Multiple partnering organizations came together to collect a total of 1,001 tires along the future extension of the Ghost Town Trail on Saturday, March 25th. The event was a collaboration between the Cambria County Conservation & Recreation Authority, the Cambria County Conservation District, Boy Scout Troop #115, Mountain Laurel Chapter of Trout Unlimited, Saint Francis University Environmental Engineering Club, and many other community volunteers. A total of 40 volunteers came out for the event.
The tire cleanup was funded by Keep Pennsylvania Beautiful’s 25 in 25 Grant Program, in conjunction with Keep Cambria County Beautiful, as well as the Bridgestone Tires4Ward program. Transporting the tires to a recycling facility and recycling the tires is quite costly, but this funding has made it possible. Additionally, as part of the Fugitive Tire Program, the Boy Scout Troop was given a donation of 50 cents per tire they collected.
The cleanup project will help to eliminate those tires that would detract from the natural beauty that surrounds the future Ghost Town Trail extension and otherwise pose a threat to the wildlife and fragile ecosystem of the south branch of Blacklick Creek. The estimated 800 tires have sat along the C and I railroad corridor, which is the path of the trail extension, for over 50 years as a junkyard used to exist along the corridor. Blacklick Creek follows the trail on this portion, and tires exist on both sides. The tires will be recycled into reusable material such as rubber mulch, playground turf, or athletic turf.
The property is on a hillside that drops over a wooded bank to the railroad and them a second even steeper bank to the creek bottom. Butch Kerchenske and other volunteers from the Mountain Laurel Chapter of Trout Unlimited installed a cable system to hoist the lowest tires up to the rail road grade with powered capstan mounted to a pick-up truck towing hitch. He also cleared about a quarter mile of overhanging brush off the rail line to allow truck to access the pick-up area. The tires that were directly above the RR grade were rolled, dragged, and lowered to the railroad bed where they were loaded onto pick-up trucks and trailers. The vast majority of tires still contained rims, which made them twice as heavy. Multicomm of Hollidaysburg donated the use of their rigger to help loosen the tires.
The current Ghost Town Trail extension project, which follows the C and I railroad corridor from White Mill to Cardiff, stops prior to where the cleanup will take place. The tires line the future Ghost Town Trail extension portion that will eventually connect back to the current Ghost Town Trail in Cambria Twp. The CCCRA is currently seeking funding to complete this extension, which will be the first continuous loop rail-trail in the U.S. when finished.

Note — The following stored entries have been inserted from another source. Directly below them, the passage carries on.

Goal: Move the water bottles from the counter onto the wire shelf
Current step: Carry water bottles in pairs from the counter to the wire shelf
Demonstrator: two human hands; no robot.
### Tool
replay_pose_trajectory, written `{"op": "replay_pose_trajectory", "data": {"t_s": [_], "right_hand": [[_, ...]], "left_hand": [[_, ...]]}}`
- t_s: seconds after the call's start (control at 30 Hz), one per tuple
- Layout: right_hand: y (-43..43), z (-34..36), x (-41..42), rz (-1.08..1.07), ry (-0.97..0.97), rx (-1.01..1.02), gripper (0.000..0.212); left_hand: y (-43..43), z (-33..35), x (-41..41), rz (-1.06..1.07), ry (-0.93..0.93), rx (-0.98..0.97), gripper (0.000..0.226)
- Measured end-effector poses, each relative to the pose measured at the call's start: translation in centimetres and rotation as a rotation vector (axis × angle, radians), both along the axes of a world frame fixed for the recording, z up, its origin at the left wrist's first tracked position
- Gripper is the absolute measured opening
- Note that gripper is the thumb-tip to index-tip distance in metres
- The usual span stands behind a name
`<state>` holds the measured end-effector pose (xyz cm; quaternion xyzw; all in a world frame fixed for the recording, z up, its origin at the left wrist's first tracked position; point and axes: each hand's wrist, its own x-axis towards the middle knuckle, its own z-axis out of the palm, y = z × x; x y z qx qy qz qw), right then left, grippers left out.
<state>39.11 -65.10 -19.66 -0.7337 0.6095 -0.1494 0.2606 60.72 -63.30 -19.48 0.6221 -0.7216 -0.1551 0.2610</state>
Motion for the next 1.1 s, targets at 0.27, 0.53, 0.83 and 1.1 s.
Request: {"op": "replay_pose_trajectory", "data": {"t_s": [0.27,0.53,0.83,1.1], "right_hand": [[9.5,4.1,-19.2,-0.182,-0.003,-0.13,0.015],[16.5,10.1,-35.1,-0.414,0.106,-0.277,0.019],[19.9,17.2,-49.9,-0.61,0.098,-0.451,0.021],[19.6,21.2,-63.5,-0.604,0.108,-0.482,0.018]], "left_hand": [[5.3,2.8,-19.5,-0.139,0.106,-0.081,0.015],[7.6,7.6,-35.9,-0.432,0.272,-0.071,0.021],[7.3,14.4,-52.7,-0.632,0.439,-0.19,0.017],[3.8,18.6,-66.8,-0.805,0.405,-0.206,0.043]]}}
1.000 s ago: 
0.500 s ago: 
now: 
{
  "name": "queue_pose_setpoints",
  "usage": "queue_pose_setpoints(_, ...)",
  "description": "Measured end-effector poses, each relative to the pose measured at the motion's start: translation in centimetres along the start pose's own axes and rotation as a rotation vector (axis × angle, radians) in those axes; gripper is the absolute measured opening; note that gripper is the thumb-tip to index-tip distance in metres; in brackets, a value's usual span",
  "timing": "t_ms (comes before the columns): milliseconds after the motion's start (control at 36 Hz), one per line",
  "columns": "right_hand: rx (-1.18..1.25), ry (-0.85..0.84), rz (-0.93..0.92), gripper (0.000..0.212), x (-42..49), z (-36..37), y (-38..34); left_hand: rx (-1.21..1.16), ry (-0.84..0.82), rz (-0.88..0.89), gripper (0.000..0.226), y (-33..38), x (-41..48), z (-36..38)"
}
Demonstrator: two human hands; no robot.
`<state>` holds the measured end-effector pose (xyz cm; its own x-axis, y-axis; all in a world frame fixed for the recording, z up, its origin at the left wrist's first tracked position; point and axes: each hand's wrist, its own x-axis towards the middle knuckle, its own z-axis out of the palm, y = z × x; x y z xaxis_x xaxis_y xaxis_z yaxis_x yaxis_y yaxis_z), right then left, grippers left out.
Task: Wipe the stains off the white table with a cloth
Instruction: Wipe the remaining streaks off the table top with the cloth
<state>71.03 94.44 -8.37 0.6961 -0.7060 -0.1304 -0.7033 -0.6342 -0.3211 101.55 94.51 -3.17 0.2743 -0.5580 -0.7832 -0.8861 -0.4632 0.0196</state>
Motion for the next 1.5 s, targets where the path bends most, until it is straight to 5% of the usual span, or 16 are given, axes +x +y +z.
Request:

Keep Pennsylvania Beautiful awarded twenty-five grants of up to $1,000 to tax exempt groups for community improvement projects in their three focus areas of ‘Prevent It, Clean It, or Keep It.’ The winning projects are representative of all the different ways we can individually and collectively improve our communities.
The Bridgestone Tires4Ward program was founded on the vision of achieving a waste-free tire industry. For every tire Bridgestone sells in the U.S., Bridgestone’s goal is to ensure that one spent tire means another will go to a valuable purpose. Bridgestone’s company-owned retail stores recycle 100 percent of the spent tires they remove from vehicles. Last year alone, Bridgestone retail stores saved more than 10 million spent tires from the landfill.